Birds Toys|Parrot|.00|Parrot is found in tropical and subtropical region.
Birds Toys|Owls|.00|Owls are nocturnal.
Birds Toys|Kingfisher|.00|Kigfisher hunts in the water
Birds Toys|Quail|.00|
Reptiles Toys|Snake|.00|Snakes can be poisonous.
Reptiles Toys|Lizard|.00|Lizards are found both at homes and in jungle
Germs Toys|Bacteria|.95|Bacteria can cause tuberclausis
Germs Toys|Protozoa|.95|
Germs Toys|Virus|.95|Viruses are known to cause Corona, Aids, etc.

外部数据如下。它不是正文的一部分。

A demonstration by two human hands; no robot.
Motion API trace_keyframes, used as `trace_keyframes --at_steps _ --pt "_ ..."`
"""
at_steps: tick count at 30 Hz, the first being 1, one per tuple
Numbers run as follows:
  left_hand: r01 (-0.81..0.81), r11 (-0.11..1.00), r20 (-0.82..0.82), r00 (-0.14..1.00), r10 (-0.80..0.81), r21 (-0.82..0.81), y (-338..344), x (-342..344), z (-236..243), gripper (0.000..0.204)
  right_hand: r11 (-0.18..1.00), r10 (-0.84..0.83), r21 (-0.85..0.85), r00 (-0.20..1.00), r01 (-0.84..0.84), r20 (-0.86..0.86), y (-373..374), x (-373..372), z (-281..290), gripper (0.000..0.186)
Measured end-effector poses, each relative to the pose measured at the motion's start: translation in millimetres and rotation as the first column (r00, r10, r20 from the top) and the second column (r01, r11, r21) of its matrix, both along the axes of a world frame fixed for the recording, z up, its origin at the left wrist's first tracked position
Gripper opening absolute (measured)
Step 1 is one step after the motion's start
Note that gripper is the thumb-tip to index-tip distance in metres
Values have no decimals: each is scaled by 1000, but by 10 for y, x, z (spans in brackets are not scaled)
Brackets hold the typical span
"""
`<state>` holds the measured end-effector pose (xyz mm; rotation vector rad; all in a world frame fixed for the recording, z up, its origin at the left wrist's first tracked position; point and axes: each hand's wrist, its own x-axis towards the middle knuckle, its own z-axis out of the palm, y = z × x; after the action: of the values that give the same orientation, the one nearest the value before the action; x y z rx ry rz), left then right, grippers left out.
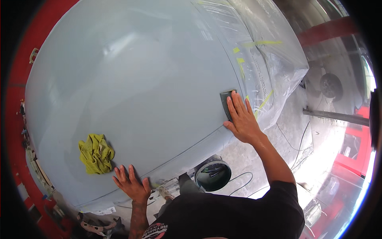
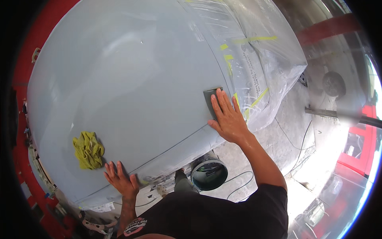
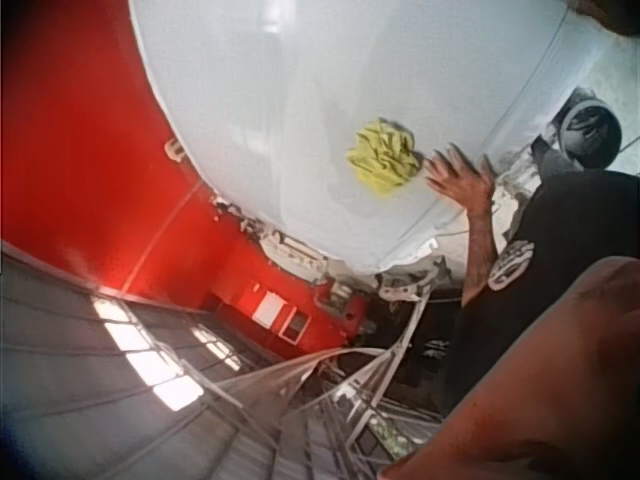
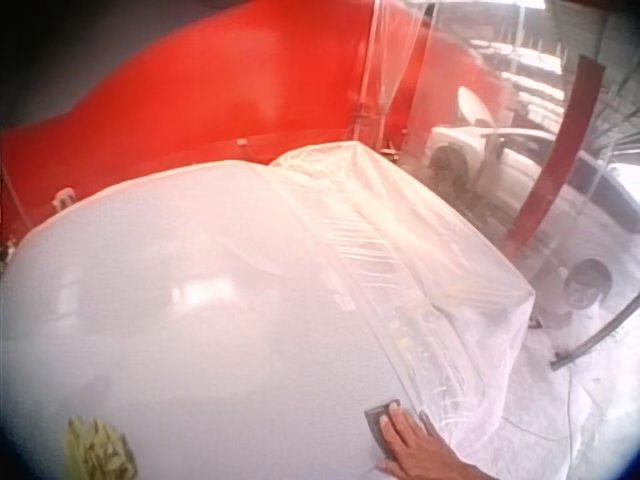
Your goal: Wet sanding a masked car panel in a body shop.
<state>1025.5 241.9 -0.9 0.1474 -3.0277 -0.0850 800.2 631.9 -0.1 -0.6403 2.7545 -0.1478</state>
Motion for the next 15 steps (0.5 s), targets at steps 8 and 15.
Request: trace_keyframes --at_steps 8,15 --pt "14 1000 -29 999 -14 13 108 -101 -68 59 998 -19 -61 978 6 -206 -181 -784 -86 72" --pt "-23 1000 -31 999 23 -7 56 -17 -19 61 1000 18 5 999 -18 -37 213 405 -83 72"
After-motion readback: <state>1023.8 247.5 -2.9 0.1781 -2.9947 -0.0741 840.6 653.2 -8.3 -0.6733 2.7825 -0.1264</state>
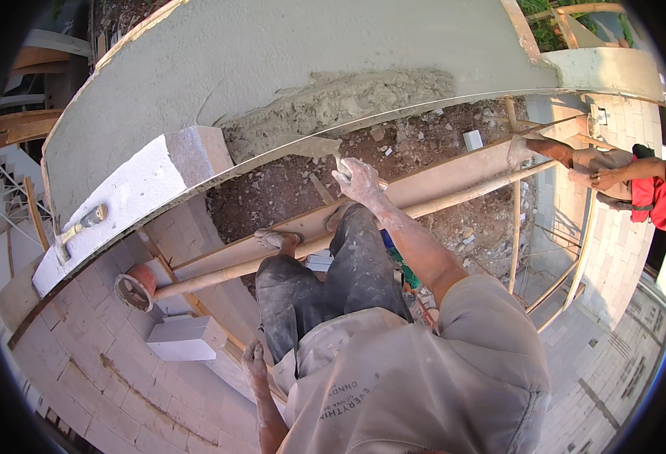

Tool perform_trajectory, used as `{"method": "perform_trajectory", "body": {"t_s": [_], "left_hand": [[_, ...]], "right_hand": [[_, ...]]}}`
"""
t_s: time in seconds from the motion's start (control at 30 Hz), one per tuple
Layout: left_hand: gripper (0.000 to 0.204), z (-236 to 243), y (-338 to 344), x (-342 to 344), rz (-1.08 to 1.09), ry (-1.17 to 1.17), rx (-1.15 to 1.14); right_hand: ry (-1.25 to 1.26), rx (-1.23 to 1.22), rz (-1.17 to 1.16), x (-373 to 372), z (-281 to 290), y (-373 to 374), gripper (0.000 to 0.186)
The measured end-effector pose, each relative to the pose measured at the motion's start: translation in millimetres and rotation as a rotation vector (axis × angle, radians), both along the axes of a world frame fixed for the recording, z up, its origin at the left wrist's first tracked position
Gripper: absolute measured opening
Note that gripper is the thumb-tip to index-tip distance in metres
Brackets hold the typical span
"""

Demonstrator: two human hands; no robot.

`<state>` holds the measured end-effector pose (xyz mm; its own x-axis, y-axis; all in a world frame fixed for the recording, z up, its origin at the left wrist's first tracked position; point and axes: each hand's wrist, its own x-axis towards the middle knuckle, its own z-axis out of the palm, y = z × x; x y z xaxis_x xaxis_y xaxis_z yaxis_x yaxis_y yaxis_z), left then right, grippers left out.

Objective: The person scoops wet cement from a bucket with a trowel and applies it to a curved concrete wall section, smoothing the surface along a guide line. The person repeatedly refills the trowel and continues plastering the wall.

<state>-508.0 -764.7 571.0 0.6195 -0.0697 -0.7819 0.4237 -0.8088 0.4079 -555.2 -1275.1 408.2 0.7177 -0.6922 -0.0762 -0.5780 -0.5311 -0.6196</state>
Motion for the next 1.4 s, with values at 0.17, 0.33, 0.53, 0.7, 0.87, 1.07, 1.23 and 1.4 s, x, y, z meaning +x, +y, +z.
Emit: {"method": "perform_trajectory", "body": {"t_s": [0.17, 0.33, 0.53, 0.7, 0.87, 1.07, 1.23, 1.4], "left_hand": [[0.034, 4.1, -9.2, 8.1, -0.112, -0.112, -0.028], [0.035, 15.3, -4.0, 4.2, 0.001, -0.046, -0.063], [0.036, 41.7, -11.1, 10.0, 0.055, 0.007, -0.028], [0.049, 41.1, 19.6, -31.3, 0.180, 0.012, -0.257], [0.041, 40.1, 61.1, -56.3, 0.341, -0.004, -0.219], [0.020, 24.6, 157.3, -109.3, 0.423, 0.041, 0.214], [0.017, 26.7, 205.2, -153.4, 0.680, -0.123, 0.440], [0.020, 58.6, 219.6, -181.8, 0.903, -0.135, 0.575]], "right_hand": [[0.086, -0.165, -0.039, -80.7, 67.9, -60.4, 0.024], [-0.015, -0.481, -0.126, -81.1, 155.7, -80.9, 0.021], [0.331, -0.414, -0.090, -97.4, 114.7, -83.2, 0.026], [0.452, -0.230, 0.306, -69.4, 123.1, 38.1, 0.034], [0.201, -0.006, 0.768, 62.5, 155.1, 172.0, 0.028], [0.193, 0.163, 1.210, 285.0, 213.8, 314.7, 0.048], [0.085, -0.188, 1.346, 410.2, 204.7, 384.2, 0.043], [0.090, -0.172, 1.349, 450.3, 172.1, 435.8, 0.033]]}}
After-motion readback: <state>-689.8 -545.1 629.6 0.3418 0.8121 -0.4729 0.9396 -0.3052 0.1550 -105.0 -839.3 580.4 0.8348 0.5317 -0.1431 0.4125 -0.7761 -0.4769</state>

为了实现后者,上面的代码需要做哪些改动。我无法以所需的格式正确排列它。
提前致谢。
您可以通过这种方式实现目标 - Select 每个 menu-item,找到其之前的类别并将其添加到您的内容中:
soup=BeautifulSoup(html_doc)
with open("output.txt", "w") as output:
for l in soup.select('.menu-items'):
data = [
l.find_previous('div',{'class':'h4'}).text,
l.select_one('.item-title').text,
l.select_one('.item-price').text,
l.select_one('.description').text
]
output.write('|'.join(data)+'\n')
输出
Birds Toys|Eagle|.00|Eagle is the national bird of the US.
Birds Toys|Parrot|.00|Parrot is found in tropical and subtropical region.
Birds Toys|Owls|.00|Owls are nocturnal.
Birds Toys|Kingfisher|.00|Kigfisher hunts in the water
Birds Toys|Quail|.00|
Reptiles Toys|Snake|.00|Snakes can be poisonous.
Reptiles Toys|Lizard|.00|Lizards are found both at homes and in jungle
Germs Toys|Bacteria|.95|Bacteria can cause tuberclausis
Germs Toys|Protozoa|.95|
Germs Toys|Virus|.95|Viruses are known to cause Corona, Aids, etc.